• [RECORDS SHOWN]:
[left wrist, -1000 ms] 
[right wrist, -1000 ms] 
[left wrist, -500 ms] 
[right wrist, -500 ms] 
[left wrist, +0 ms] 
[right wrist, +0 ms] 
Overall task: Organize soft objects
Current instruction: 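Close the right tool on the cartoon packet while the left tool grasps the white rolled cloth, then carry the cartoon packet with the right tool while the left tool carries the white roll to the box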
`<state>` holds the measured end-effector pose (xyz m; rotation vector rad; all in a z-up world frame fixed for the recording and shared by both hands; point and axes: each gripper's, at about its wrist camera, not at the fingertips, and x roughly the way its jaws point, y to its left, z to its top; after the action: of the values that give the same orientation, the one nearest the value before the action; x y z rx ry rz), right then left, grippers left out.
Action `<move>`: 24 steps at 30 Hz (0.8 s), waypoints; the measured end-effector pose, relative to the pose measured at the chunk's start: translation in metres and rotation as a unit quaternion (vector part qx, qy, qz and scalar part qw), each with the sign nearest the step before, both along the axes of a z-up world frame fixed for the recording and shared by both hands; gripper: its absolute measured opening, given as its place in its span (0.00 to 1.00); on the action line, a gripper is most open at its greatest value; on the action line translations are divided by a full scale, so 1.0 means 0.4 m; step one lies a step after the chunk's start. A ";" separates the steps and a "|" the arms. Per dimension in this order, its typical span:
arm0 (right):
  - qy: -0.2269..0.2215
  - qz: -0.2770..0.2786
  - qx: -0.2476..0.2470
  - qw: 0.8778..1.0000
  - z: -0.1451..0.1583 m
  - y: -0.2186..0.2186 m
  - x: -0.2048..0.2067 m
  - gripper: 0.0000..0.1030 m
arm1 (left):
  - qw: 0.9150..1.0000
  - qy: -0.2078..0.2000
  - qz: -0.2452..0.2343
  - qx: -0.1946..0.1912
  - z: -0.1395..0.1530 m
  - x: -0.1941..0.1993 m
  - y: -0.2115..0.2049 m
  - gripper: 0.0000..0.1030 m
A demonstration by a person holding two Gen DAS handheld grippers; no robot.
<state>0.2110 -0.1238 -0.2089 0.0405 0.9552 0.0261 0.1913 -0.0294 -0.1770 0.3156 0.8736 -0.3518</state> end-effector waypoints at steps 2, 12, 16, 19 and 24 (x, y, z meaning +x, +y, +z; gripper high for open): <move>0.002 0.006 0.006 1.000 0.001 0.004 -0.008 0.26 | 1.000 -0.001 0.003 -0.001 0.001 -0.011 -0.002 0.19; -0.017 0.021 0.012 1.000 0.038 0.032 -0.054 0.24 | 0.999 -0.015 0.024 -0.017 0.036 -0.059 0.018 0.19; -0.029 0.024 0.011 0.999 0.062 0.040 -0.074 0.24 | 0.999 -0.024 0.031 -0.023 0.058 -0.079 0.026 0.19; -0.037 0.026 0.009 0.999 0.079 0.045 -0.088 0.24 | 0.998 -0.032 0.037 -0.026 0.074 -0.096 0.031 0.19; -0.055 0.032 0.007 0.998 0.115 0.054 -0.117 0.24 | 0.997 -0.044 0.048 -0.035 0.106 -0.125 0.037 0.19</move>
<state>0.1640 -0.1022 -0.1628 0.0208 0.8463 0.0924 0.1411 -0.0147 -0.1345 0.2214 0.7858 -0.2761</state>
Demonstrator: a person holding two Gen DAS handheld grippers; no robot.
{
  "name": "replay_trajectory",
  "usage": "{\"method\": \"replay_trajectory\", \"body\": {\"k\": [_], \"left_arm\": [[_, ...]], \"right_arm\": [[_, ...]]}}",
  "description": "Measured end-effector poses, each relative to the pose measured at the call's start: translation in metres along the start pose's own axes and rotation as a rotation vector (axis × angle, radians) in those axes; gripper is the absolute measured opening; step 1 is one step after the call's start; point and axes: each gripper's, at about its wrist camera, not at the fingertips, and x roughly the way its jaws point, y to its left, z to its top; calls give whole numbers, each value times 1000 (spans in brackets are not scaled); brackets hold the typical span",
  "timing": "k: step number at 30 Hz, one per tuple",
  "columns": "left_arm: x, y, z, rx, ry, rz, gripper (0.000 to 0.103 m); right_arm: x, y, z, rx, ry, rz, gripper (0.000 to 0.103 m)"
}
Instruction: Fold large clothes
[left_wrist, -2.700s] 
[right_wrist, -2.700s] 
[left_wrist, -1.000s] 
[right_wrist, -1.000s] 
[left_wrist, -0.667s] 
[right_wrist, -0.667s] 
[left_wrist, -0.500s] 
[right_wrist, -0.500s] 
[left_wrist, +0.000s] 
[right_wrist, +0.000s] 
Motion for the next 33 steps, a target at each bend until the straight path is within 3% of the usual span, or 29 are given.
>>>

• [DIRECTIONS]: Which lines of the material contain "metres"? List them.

• [SOLUTION FOR THIS EXERCISE]:
Action `<move>`: 24 steps at 30 Hz (0.8 s), waypoints; the measured end-effector pose, relative to the pose measured at the chunk's start: translation in metres and rotation as a unit quaternion (vector part qx, qy, qz and scalar part qw), each with the sign nearest the step before, both along the axes of a z-up world frame fixed for the recording and shared by both hands; gripper: its absolute measured opening, given as its place in its span (0.00 to 1.00); on the action line, a gripper is most open at its greatest value; on the action line translations are divided by a full scale, so 1.0 means 0.4 m; step one lies a step after the chunk's start. A ";" separates the steps and a "|" the arms. Per dimension in this order, its typical span:
  "description": "Measured end-effector poses, each relative to the pose measured at the call's start: translation in metres along the start pose's own axes and rotation as a rotation vector (axis × angle, radians) in those axes; gripper is the absolute measured opening; step 1 is one step after the call's start; point and axes: each gripper's, at about its wrist camera, not at the fingertips, and x roughly the way its jaws point, y to its left, z to its top; calls give whole numbers, each value times 1000 (spans in brackets are not scaled); brackets hold the typical span",

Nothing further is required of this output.